Sujet : Re: Script to conditionally find and compress files recursively
De : not (at) *nospam* telling.you.invalid (Computer Nerd Kev)
Groupes : comp.os.linux.miscDate : 14. Jun 2024, 03:25:06
Autres entêtes
Organisation : Ausics - https://newsgroups.ausics.net
Message-ID : <666baa01@news.ausics.net>
References : 1 2 3 4 5
User-Agent : tin/2.0.1-20111224 ("Achenvoir") (UNIX) (Linux/2.4.31 (i586))
Computer Nerd Kev <
not@telling.you.invalid> wrote:
Anssi Saari <anssi.saari@usenet.mail.kapsi.fi> wrote:
Well then, I believe the solution was already posted.

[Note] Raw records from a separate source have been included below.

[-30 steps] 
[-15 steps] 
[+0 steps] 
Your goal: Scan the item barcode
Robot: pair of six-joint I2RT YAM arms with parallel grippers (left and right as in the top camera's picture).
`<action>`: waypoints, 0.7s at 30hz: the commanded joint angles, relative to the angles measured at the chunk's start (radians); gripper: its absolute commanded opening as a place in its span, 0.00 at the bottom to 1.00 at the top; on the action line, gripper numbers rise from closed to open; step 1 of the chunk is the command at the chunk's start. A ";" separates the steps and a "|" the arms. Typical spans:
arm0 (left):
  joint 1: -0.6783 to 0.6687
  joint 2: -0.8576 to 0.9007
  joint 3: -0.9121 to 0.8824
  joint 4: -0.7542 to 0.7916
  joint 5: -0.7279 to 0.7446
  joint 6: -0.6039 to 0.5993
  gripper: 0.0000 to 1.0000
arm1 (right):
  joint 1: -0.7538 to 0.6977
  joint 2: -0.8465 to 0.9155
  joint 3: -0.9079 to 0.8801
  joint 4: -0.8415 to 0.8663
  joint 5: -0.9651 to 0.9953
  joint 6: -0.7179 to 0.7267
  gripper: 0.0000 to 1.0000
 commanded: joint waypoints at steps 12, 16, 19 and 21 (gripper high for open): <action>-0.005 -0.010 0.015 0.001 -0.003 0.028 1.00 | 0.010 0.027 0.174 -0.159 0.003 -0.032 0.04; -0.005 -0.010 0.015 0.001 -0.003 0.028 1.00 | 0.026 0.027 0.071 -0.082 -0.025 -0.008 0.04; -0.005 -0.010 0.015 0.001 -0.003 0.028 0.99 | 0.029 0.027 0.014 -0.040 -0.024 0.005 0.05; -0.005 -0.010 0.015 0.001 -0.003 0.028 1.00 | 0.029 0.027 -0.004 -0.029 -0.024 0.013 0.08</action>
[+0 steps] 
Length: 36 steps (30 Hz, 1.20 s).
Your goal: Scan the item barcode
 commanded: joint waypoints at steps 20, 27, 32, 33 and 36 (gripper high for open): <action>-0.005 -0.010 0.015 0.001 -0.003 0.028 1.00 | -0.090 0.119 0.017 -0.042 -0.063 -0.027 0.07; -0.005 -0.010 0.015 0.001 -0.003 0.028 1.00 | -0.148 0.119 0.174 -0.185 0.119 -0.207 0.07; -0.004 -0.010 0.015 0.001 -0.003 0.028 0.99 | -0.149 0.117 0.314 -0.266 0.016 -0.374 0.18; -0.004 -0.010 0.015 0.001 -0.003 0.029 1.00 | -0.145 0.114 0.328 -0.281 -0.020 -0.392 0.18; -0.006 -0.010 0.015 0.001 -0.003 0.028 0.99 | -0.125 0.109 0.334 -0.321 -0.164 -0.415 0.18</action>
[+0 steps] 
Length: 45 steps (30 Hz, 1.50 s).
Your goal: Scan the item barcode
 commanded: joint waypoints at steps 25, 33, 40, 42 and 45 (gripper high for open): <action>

Grab 5% of your
files with dd and see how it compresses.
The solution that I see grabs the first 1MB, but it would make more
sense to sample eg. 1% of the file size in five places within the
file. 100MB file = 1MB sample, 100MB/5 = 20MB, so use dd to grab
one 1MB sample from the start of the file then four more at an
offset that increments by 20MB each time. Store these separately,
compress them separately, then average the compression ratio of all
the samples.
Also for some types of data (if it's not all video), like text, some
more advanced compressors build a dictionary to better compress
larger files. But this requires a minimum file size, so the small
samples might not represent the compression ratio of the whole file
with a dictionary included. A solution is to pre-generate a
dictionary based on a collection of the same type of files you're
compressing, then you could compress the small samples using that
dictionary and get a more accurate result.
-- __ __#_ < |\| |< _#